# Assignment
Report every line of the material that contains the string "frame".

# Task data
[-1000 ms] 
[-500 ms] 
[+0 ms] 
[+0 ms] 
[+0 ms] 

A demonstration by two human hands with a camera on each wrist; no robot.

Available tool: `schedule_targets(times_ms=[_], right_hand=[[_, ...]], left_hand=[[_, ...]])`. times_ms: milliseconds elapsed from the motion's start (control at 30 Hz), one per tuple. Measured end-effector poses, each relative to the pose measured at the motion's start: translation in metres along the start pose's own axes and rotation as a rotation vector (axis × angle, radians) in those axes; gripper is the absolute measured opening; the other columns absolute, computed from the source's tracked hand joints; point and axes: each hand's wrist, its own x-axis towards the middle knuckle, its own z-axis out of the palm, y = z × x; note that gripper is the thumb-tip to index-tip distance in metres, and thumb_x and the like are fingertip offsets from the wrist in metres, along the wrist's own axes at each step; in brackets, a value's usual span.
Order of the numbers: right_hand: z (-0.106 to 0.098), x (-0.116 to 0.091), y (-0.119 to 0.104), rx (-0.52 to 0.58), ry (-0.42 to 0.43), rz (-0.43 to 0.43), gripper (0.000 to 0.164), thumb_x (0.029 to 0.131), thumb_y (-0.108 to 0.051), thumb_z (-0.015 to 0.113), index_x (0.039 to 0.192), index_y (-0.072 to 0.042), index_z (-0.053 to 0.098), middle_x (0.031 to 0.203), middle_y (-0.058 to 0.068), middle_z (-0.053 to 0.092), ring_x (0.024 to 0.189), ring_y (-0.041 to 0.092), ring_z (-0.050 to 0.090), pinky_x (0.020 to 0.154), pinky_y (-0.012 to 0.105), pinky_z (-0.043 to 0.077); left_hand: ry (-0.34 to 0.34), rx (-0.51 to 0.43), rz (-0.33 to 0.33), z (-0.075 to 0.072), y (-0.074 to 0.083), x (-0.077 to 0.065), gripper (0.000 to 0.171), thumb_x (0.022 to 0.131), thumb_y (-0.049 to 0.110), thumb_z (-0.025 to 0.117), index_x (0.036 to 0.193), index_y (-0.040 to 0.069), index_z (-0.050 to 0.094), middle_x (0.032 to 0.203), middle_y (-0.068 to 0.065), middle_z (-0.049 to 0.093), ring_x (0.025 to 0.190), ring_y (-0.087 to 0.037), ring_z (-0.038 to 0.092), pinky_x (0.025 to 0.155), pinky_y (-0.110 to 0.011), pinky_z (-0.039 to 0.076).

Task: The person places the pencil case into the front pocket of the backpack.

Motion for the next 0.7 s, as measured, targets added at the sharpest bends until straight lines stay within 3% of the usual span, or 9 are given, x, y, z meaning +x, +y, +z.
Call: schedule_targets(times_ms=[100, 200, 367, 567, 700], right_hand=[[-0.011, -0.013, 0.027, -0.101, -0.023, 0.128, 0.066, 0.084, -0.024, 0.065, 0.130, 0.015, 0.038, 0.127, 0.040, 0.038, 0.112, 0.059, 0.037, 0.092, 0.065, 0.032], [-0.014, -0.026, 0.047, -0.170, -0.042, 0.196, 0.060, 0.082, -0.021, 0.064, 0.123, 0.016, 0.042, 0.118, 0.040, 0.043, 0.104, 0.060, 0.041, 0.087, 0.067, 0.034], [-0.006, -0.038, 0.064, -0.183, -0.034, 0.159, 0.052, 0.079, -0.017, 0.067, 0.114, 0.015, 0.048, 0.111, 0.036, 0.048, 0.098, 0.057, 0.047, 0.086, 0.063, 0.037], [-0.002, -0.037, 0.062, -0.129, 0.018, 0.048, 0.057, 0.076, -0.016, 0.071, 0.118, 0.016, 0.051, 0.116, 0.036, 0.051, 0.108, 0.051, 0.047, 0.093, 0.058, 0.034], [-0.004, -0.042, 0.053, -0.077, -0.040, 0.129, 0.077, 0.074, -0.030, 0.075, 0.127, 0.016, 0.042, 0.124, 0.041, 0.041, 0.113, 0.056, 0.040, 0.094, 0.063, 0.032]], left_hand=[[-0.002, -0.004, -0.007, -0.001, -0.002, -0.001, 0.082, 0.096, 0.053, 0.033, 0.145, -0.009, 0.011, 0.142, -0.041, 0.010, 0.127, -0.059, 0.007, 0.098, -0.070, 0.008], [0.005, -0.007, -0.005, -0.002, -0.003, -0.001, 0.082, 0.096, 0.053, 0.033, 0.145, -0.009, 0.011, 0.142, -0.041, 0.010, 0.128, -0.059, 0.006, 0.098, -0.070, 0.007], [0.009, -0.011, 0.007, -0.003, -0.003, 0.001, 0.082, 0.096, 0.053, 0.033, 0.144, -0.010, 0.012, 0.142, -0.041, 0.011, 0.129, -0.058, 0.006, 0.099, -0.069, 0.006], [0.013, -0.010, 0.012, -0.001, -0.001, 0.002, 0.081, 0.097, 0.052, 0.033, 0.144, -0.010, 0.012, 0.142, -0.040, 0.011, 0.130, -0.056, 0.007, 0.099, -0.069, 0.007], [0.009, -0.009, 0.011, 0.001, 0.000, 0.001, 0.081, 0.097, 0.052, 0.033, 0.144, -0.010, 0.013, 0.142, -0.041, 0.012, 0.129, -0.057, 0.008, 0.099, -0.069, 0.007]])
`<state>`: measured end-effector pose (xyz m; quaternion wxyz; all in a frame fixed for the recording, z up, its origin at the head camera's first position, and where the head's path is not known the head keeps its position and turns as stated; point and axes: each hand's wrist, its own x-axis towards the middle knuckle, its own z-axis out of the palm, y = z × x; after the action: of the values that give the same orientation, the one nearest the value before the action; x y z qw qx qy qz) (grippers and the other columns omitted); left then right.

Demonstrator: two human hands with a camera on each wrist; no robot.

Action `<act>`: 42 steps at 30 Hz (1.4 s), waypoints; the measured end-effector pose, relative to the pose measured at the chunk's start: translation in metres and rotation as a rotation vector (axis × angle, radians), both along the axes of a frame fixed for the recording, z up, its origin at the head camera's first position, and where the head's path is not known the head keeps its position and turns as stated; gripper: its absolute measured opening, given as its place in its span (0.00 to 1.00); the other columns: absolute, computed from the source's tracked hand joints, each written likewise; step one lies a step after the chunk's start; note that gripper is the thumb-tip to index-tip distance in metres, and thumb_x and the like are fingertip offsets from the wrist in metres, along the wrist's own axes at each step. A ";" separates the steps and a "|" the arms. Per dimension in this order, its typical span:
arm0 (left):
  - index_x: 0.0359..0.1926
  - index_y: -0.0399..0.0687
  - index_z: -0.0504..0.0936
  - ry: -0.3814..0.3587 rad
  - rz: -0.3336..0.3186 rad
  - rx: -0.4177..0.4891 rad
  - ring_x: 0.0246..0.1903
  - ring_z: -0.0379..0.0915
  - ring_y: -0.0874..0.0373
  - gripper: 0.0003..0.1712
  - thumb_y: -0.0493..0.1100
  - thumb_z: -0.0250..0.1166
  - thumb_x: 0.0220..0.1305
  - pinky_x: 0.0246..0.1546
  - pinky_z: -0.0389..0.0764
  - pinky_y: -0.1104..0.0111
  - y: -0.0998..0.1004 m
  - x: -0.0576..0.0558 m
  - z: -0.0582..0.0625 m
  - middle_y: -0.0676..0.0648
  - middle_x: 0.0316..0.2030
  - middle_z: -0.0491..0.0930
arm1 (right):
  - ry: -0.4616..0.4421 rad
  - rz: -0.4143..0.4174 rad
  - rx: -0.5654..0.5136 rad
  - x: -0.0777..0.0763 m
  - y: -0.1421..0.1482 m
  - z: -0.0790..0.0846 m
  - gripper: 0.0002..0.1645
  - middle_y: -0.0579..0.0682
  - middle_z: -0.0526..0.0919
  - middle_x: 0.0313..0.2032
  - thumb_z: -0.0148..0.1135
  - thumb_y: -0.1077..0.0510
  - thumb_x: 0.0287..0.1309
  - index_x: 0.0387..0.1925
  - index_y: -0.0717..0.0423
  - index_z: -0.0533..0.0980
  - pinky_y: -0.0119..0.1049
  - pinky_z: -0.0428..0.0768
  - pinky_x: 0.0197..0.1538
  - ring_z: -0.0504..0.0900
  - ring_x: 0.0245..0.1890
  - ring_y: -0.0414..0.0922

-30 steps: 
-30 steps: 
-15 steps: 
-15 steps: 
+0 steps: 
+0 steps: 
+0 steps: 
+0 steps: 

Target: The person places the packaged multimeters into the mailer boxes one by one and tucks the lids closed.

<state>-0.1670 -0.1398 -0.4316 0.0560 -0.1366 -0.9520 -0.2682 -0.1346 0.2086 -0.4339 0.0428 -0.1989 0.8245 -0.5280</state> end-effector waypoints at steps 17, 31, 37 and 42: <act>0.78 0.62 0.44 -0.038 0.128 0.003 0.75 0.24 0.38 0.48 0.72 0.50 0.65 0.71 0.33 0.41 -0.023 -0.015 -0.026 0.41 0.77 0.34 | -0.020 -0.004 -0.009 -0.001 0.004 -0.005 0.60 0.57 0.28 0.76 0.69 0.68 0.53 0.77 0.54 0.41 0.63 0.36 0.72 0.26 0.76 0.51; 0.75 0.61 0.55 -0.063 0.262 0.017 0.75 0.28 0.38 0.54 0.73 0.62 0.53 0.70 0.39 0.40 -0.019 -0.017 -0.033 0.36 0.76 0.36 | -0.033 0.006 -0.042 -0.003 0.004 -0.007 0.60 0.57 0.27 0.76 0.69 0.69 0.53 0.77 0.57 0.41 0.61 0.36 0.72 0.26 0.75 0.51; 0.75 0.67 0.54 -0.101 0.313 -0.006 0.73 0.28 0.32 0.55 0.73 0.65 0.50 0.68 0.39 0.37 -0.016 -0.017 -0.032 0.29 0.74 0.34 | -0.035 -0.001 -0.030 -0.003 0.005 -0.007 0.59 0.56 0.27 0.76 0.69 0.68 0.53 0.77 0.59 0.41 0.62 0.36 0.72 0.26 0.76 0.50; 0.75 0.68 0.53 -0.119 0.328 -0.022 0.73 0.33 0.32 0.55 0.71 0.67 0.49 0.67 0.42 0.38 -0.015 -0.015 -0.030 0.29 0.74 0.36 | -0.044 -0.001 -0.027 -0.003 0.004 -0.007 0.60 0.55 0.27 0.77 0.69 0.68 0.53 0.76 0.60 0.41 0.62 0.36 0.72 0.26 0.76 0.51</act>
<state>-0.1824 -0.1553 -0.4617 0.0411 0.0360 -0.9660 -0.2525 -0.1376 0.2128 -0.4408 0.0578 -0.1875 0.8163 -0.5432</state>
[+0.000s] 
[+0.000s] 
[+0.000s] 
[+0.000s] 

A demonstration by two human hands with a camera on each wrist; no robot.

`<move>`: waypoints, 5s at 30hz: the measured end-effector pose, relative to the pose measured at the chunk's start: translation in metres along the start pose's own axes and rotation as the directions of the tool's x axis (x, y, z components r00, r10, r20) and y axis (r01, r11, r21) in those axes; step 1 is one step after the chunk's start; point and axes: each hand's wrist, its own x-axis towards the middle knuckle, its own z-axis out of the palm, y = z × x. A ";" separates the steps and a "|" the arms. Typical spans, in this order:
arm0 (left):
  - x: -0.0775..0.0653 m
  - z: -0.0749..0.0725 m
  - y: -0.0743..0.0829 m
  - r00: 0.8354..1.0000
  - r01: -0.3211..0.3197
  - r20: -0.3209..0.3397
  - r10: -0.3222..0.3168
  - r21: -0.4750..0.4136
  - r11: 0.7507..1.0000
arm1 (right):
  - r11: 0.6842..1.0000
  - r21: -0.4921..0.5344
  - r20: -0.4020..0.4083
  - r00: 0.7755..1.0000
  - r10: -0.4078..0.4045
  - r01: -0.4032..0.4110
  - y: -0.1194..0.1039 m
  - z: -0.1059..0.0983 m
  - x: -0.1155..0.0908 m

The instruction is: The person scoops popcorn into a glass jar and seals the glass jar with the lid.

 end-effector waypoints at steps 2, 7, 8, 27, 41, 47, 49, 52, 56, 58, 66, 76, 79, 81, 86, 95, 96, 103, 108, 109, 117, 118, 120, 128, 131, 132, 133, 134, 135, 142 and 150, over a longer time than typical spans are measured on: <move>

# Answer section
`<state>`: measured end-effector pose (xyz m; quaternion wxyz; all in a frame fixed for the recording, z up, its origin at the head camera's first position, and where the head's path is not known the head keeps its position and turns as stated; point and axes: each hand's wrist, its own x-axis towards the middle knuckle, its own z-axis out of the palm, y = z × x; after the action: of the values that give the same orientation, the one nearest the value before the action; x y z qw qx qy qz) (grippers and the other columns omitted); left then right.
Action `<act>`: 42 steps at 30 Hz (1.4 s), waypoints; the measured end-effector pose, relative to the pose measured at the chunk's start: translation in metres and rotation as a rotation vector (axis × angle, radians), both along the axes of a frame fixed for the recording, z up, its origin at the head camera's first position, and where the head's path is not known the head keeps its position and turns as stated; gripper: its absolute measured opening, given as its place in its span (0.00 to 1.00); the other columns: absolute, computed from the source's tracked hand joints, each written likewise; step one lies a step after the chunk's start; note that gripper is the thumb-tip to index-tip distance in metres, and thumb_x and the like are fingertip offsets from the wrist in metres, along the wrist's own axes at each step. A ";" separates the steps and a "|" the arms. Per dimension in this order, its typical span:

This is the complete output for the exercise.